3. Blur the lines between your free time and your learning time
There’s a great Eddie Izzard sketch where he pokes fun at the morose inactivity of British film when compared with the bombastic sensationalism of Hollywood. Different countries tell stories differently, and they often have a whole cast of acting royalty that is barely known beyond their borders. At the age of 18, I never would have thought that some of my favourite films 10 years down the line would be in Spanish, German, Portuguese or Italian. I didn’t think a German sentence would move me to tears, or a single scene in a Mexican film would jolt me into the immediate purchase of a ticket to la ciudad. Y Tu Mamá También, El Mar Adentro, Cidade de Deus, Hin und Weg, Biutiful, Le Conseguenze Dell’Amore, Im Juli (and anything else with Moritz Bleibtreu… ) are all films from which I gained so much by watching them in their original, unadulterated versions. And that’s just film. Try listening to Freiheit by Marius Müller-Westernhagen – and to how the crowd reacts to this gawky, poetic homage to freedom itself – and you may struggle to repress a saccharine emotional rush.
4. Travel as much as you possibly can
If you travel, you will enjoy the enormous utility of languages first-hand. Your languages will facilitate your movements, ensure a richer diversity of more authentic experiences, and may well even reduce the cost of your trip. I never really returned to French after school, but in the summer of 2014 I took a train from Berlin to Madrid, stopping off at various points along the way. Between Freiburg and Dijón I hurried through a course all about hotel vocabulary on my phone. When I arrived I asked the cantankerous receptionist tentatively;
“Vous parlez anglais, allemand ou espagnol ?” – Do you speak English, German or Spanish?
I thought the assertion implicit within this question that I was not a stubborn monolingual would placate him, but his reply came venom-lined;
“Non, seulement français.” – No, only French.
“J’ai réservé une chambre pour ce soir.
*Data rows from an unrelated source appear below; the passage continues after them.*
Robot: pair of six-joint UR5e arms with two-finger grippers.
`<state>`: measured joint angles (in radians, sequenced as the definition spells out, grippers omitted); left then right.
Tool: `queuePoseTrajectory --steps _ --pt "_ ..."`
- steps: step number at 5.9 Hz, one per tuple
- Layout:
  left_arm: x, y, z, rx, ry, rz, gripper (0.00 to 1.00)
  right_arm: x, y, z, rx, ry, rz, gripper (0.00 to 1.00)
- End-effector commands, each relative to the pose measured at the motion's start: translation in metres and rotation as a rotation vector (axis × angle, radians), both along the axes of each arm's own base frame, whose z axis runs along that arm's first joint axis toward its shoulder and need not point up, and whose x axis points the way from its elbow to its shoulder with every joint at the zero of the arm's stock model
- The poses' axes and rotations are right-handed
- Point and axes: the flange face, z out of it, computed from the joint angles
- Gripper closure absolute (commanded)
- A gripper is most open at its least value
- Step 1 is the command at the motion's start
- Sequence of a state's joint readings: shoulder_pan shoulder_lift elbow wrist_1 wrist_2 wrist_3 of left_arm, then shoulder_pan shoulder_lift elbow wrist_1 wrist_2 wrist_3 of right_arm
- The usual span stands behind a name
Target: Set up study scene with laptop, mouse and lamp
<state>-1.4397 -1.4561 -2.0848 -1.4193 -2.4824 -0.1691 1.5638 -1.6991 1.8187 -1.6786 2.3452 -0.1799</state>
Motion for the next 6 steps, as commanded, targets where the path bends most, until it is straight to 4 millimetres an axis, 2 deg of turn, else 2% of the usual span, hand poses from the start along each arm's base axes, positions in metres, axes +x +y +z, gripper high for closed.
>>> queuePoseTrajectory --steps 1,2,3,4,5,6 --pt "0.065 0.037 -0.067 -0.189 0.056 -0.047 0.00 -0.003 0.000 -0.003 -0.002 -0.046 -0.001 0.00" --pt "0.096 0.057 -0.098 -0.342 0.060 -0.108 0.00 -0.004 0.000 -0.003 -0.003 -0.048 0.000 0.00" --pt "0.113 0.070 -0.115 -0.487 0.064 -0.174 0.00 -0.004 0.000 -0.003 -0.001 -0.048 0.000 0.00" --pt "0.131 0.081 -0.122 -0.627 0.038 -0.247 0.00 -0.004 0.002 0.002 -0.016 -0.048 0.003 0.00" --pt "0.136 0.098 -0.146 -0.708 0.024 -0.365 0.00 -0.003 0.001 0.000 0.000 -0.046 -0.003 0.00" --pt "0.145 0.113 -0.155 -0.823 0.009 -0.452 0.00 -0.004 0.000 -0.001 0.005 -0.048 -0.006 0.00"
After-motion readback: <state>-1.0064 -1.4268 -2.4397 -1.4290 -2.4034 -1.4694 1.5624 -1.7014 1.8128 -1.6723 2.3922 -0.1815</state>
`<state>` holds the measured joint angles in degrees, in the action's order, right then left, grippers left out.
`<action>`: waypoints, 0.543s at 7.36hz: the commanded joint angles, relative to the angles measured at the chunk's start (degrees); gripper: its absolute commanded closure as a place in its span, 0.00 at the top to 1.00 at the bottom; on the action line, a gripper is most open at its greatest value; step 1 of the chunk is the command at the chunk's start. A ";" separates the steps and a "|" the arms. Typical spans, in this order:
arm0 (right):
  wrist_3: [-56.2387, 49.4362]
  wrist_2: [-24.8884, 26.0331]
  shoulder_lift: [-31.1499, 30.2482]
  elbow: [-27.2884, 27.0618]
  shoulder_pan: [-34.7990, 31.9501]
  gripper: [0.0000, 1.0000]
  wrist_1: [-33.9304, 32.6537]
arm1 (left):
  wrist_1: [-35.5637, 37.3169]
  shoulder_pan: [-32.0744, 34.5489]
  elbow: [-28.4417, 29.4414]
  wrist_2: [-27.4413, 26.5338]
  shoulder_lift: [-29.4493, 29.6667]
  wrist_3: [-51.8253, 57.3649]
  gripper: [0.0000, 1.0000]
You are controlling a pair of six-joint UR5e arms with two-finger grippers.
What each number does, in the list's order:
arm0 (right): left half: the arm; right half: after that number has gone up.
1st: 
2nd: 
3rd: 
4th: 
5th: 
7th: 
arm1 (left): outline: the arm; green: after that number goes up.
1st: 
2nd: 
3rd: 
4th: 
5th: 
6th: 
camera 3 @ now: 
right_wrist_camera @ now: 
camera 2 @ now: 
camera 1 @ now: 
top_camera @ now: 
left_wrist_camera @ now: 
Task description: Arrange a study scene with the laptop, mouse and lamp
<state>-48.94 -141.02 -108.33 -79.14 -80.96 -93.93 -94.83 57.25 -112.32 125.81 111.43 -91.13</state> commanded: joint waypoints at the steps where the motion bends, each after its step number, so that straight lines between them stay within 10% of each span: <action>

Mon nom est Wood.” – I reserved a room for this evening. My name is Wood.
It wasn’t perfect, but it sufficed, and he perked up enough so as not to eject me from the establishment. I disappeared into my room and proceeded to do the next few courses on how to order food, and then I ventured out into the city of mustard.
5. Take control of your own class
How would you like to learn? How do you think you learn best? Do you know the answers to these questions? Have you ever asked yourself these questions? Remember that the most important question is how you like to learn, not how you learn best. If you enjoy the learning process, you’ll stick to it, and even if it takes a little longer, who cares? You’re enjoying it, after all. So relocate your class to a park, listen to music in your new language while walking to work, or best of all, meet up with a friend who’s a native speaker or also learning, and immerse yourself in the simple pleasures of coffee and conversation, just like the protagonists of our video.